Dale: I think that the fear of death will probably begin to break down and break through what they call the veil. It will begin to sever and create rents in the veil that keeps us from understanding what goes on, on the other side and that life is really much more vivid and alive on the other side of the veil, in the other dimensions, than it is in this physical world. We have the view of life and death that is kind of opposite from what it truly is, in reality. I mean, we see this as a joyous place but to the soul it’s kind of a prison.
Sarah: That reminds me of the comment by Alice Bailey, that the real struggle, the real death is when the soul comes into incarnation at birth, enters into a little body that weighs about seven pounds and is so limited and handicapped in what it can do; that’s death! It’s an act of sacrifice for the soul to come into incarnation and an act of liberation to be freed from that body.
Dale: That’s why to the soul going through the death process is a liberation and a joyous event.

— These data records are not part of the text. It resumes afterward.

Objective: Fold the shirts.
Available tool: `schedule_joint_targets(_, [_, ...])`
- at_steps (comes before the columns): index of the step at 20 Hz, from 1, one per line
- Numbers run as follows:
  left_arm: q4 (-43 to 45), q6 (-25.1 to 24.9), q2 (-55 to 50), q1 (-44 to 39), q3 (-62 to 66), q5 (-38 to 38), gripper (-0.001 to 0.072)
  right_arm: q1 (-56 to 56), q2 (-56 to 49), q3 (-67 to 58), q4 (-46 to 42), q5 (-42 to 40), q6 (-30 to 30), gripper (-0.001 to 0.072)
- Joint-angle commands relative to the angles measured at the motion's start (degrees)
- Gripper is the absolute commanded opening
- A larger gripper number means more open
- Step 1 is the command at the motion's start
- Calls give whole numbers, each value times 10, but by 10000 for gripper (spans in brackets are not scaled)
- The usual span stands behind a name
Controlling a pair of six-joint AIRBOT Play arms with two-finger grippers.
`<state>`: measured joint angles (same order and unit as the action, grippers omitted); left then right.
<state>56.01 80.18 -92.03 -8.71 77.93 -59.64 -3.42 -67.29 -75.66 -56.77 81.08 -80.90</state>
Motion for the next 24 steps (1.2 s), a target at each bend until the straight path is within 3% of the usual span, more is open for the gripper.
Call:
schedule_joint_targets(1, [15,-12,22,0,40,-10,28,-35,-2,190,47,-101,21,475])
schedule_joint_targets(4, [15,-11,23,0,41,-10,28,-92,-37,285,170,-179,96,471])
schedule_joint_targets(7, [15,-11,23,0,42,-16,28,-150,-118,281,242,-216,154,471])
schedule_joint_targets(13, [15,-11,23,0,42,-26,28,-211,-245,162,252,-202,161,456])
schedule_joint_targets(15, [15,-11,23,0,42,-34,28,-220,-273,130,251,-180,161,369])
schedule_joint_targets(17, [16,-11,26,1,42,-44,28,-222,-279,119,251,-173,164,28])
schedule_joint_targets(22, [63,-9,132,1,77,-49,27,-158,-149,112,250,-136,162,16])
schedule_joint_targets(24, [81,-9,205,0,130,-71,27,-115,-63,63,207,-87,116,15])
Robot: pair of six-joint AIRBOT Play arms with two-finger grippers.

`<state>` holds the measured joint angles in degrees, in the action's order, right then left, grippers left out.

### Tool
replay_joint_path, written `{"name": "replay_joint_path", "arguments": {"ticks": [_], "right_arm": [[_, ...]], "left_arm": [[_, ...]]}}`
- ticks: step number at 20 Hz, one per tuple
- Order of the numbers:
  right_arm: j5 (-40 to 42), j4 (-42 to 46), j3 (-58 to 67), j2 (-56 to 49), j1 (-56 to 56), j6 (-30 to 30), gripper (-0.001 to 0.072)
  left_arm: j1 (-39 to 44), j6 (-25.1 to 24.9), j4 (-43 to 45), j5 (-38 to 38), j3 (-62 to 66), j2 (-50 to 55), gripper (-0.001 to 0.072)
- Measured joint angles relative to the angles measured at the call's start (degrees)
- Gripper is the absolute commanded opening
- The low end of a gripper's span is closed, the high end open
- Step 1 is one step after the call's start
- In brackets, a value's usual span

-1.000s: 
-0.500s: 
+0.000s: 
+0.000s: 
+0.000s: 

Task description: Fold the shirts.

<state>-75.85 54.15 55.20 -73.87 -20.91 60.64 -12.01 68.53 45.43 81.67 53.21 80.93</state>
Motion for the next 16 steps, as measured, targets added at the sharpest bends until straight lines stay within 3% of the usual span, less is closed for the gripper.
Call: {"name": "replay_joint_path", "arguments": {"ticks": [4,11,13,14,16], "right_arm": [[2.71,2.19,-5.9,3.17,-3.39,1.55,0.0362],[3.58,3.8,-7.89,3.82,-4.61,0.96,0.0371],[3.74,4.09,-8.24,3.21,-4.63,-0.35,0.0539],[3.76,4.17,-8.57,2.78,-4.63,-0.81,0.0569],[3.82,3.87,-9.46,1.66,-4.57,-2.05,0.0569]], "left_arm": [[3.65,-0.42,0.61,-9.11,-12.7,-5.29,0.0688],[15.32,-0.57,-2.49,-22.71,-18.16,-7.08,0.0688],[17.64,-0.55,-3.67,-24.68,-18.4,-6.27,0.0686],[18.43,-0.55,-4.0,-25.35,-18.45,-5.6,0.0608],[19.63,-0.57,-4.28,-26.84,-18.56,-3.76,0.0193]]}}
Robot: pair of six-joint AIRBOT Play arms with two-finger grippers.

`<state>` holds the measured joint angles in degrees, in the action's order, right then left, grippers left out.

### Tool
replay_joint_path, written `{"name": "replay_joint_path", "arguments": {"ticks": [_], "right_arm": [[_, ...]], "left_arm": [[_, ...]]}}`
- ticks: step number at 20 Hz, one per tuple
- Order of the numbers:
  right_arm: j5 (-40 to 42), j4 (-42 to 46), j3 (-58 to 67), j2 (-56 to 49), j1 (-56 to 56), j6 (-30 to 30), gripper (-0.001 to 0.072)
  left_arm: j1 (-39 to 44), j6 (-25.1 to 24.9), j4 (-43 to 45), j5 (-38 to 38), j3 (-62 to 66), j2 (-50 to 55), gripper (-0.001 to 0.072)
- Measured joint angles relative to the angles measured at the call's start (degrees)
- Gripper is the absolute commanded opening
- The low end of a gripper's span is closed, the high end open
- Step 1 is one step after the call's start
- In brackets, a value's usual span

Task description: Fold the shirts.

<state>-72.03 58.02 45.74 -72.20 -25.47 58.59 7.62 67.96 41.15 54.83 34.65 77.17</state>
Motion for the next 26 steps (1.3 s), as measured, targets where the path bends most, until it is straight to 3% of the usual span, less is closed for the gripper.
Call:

Sarah: Maybe that’s why I cried for the first six months. (laughter) There’s a wonderful comment that maybe we could close with from the Bhagavad Gita that I think should assure us all. It says, “If it is certain, as it is, that all men have been born, so it’s certain that all men must die. Therefore, why grieve and fret over the inevitable and unavoidable? Know thou that there never was a time when I, nor thou, nor any of these Princes of Earth, was not, nor shall there ever come a time, hereafter, when any of us shall cease to be.”
Robert: That’s about all the time we have for our discussion today. You have been listening to Inner Sight. Now we would like to close with the world prayer called the Great Invocation. It’s a call for light and love and goodwill to flow into the world and into our hearts. Let’s listen for a moment to these powerful words.
Sarah: Closes the program by reciting the adapted version of the Great Invocation.
(This is an edited transcript of a recorded radio program called “Inner Sight.” This conversation was recorded between the host, Robert Anderson, and the then President and Vice-President of Lucis Trust, Sarah and Dale McKechnie.)